Why the weird/good things? Because it’s certainly not that I put all my life’s effort into my job, since I have 2 small children, a house, several pets, whiplash (had to toss that out there… it’s basically gone… thanks for asking), etc. And it’s certainly not that I spend many waking hours planning, grading, wondering how I can influence future generations. In all honestly, some days I just want to make it through.
My initial thought: Freak accident. Coincidence.
Well, that wasn’t satisfying. There has to be some reason that my days are truly so much more fulfilling than they were during my first few years on the job. Even so much more than the past few months. Is it that I have completely lowered my standards? That I expect so little from my students that whenever they do something mediocre I become giddy? Well, no. I do get to teach the best students that go through the building… the ones who go on to full scholarships, Merit Scholarship Finalists, score 5s on AP tests, etc. That makes no sense. So really… what is happening?
Divine intervention? A sign from something/someone that I’ll be OK if I just keep going? Seems as likely as anything else I’ve come up with.
What am I doing differently now than I did a few years ago? I spend much less time planning lessons and obsessing about how to keep kids busy than I used to. I don’t care if we have 5 or 10 minutes left over at the end of class. This is prime time to test out some new jokes. On the first day of class, I smile. I don’t worry about discipline. I know I am in control, but I don’t need to rub it in; I don’t need to make mean faces and threats about cell phones or bathroom passes. That’s confidence, I guess. I also admit that I spend much less time thinking about the adults in my building – the other teachers, the ones who I can choose to compare myself to or just acknowledge as unique in their own ways. The adults can be so disappointing. The kids? Not so much.
I leave you with a list of these things falling into my lap that have given me some steam to keep going (at LEAST until May):
- Two Writer’s Craft students won a script writing contest and their works will be produced and performed next summer at a theater festival in Columbus. I am thrilled that anyone from my school was chosen, but knowing how extremely tickled these particular students are makes me absolutely GUSH. One of these kids actually plans to be a novelist! Can you imagine what kind of encouragement this must be? She texted me as soon as she found out, and the other student emailed and told me the news the same day. You can even read about it at brd.hilliardschools.org. I know the webmaster (wink wink).
- One of my newsies asked me to dress up with her tomorrow because it’s her birthday. That’s kind of adorable.

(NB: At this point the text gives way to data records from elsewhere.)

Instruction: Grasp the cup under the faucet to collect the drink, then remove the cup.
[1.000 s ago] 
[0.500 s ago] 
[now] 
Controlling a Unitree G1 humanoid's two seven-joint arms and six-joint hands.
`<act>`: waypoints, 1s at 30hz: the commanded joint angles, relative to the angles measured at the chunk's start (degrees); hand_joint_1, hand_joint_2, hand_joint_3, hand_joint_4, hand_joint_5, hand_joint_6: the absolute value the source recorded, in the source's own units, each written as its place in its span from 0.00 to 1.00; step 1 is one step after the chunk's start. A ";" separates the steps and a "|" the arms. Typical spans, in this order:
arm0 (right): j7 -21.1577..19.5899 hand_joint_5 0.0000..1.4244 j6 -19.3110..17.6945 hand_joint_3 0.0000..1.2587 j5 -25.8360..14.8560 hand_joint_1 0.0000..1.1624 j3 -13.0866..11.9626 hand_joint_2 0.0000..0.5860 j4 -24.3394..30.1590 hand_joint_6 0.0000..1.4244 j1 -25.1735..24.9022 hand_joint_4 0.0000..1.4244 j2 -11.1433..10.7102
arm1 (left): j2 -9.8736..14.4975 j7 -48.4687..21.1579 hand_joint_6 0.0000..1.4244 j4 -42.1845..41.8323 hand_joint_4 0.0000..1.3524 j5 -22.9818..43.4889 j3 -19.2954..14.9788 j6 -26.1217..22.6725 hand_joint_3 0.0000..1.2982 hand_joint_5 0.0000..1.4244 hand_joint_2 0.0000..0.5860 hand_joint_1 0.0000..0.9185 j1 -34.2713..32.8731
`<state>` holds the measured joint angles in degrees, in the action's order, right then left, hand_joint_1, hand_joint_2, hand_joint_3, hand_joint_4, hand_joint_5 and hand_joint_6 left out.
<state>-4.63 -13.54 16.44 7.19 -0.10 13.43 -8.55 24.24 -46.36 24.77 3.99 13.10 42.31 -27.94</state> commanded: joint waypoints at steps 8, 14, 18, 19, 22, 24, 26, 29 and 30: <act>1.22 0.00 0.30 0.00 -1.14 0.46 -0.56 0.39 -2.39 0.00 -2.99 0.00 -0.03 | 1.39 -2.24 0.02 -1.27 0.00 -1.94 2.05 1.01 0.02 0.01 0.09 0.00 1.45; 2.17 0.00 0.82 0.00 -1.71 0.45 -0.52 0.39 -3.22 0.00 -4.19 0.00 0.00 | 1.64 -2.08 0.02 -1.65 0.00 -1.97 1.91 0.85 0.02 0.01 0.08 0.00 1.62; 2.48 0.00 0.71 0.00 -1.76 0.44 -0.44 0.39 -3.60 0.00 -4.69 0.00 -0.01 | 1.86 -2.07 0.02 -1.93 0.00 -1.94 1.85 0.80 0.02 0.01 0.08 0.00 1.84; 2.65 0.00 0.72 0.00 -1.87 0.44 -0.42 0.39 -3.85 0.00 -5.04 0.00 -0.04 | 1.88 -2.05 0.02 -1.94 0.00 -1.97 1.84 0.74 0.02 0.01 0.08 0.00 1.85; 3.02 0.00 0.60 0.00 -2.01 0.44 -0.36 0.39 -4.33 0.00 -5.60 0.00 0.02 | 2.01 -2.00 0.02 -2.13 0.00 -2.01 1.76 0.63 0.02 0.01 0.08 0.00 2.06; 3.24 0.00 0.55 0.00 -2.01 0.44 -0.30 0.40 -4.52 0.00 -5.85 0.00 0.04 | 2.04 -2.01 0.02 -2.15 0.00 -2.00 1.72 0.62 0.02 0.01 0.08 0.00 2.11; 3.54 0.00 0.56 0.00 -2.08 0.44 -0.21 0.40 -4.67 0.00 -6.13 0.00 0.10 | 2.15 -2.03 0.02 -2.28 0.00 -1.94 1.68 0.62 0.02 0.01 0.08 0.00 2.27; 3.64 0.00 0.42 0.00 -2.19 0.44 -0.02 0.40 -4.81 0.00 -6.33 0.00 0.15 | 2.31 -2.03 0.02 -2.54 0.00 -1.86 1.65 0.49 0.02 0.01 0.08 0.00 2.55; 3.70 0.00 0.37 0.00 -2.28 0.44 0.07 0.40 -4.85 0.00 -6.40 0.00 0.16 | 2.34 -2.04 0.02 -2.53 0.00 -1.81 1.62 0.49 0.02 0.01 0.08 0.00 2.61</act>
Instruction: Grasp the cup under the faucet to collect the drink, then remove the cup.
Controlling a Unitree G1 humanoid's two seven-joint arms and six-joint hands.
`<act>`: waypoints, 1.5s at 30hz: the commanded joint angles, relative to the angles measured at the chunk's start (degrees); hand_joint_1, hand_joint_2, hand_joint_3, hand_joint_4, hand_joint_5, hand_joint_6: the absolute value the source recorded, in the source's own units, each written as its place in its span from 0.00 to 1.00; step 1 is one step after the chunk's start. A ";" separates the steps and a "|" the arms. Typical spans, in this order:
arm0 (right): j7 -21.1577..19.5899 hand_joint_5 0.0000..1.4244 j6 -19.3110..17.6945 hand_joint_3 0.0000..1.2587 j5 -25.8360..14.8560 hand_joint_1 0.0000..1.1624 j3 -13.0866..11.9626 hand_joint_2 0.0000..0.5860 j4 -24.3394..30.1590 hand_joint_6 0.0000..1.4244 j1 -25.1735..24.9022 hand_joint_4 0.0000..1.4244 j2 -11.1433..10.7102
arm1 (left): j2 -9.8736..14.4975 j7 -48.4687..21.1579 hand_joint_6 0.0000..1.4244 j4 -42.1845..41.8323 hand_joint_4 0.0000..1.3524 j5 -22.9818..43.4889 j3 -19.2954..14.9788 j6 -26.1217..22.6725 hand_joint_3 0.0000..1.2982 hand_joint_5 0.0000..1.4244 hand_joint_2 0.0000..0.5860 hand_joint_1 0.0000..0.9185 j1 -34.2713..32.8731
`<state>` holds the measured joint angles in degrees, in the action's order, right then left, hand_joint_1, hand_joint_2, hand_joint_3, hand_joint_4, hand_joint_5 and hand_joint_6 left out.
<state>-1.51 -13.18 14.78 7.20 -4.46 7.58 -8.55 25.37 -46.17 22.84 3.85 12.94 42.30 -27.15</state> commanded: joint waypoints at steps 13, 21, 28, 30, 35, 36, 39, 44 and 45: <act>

- My new speech class seems fantastic. My last speech class consisted of 8 students, 4 of which were senior boys (the kind who drive big trucks, chew on stuff, and roll down hills for fun) and a few intimidated underclassmen girls. It did NOT go well. I dreaded it daily. You might say I grew a bad attitude about the class in general, especially because guidance counselors are not always known for their particularly keen placements. But now? I have a class of 21, many of whom seem to be pretty dedicated students. Today every single one of them turned in their homework before even leaving the room to go home and do it. I can appreciate that. There are even a handful of 9th graders, which I think is interesting. I would Never have had the guts to take Speech as a 9th grader. I barely made it through as a senior! *Speech should be a requirement for graduation. Just saying.
- My newspaper kids came back from break ready to go. Trust me, they are the light of my day. I kind of figured that for the February issue we’re starting, they would be all about Valentine’s Day and hearts and kittens, since 12 of the 13 are girls. And that would probably be a nice issue, and people would read it, and we would all go on with our lives. HOWever, guess what they want to write about? Several students started talking about Home Access addiction, and how students care more about points than about learning, and, NOT KIDDING, how education is kind of crazy. I sat at my desk, like I do, and listened, and took notes, and within 40 minutes we had designed a sort of themed issue. With one Valentine’s Day recipe, tucked into a corner. I am so proud of them.
I tell you these things to remind us about all the great things that happen. Period. Because, like I said, it is so easy for me to focus on what is not so great.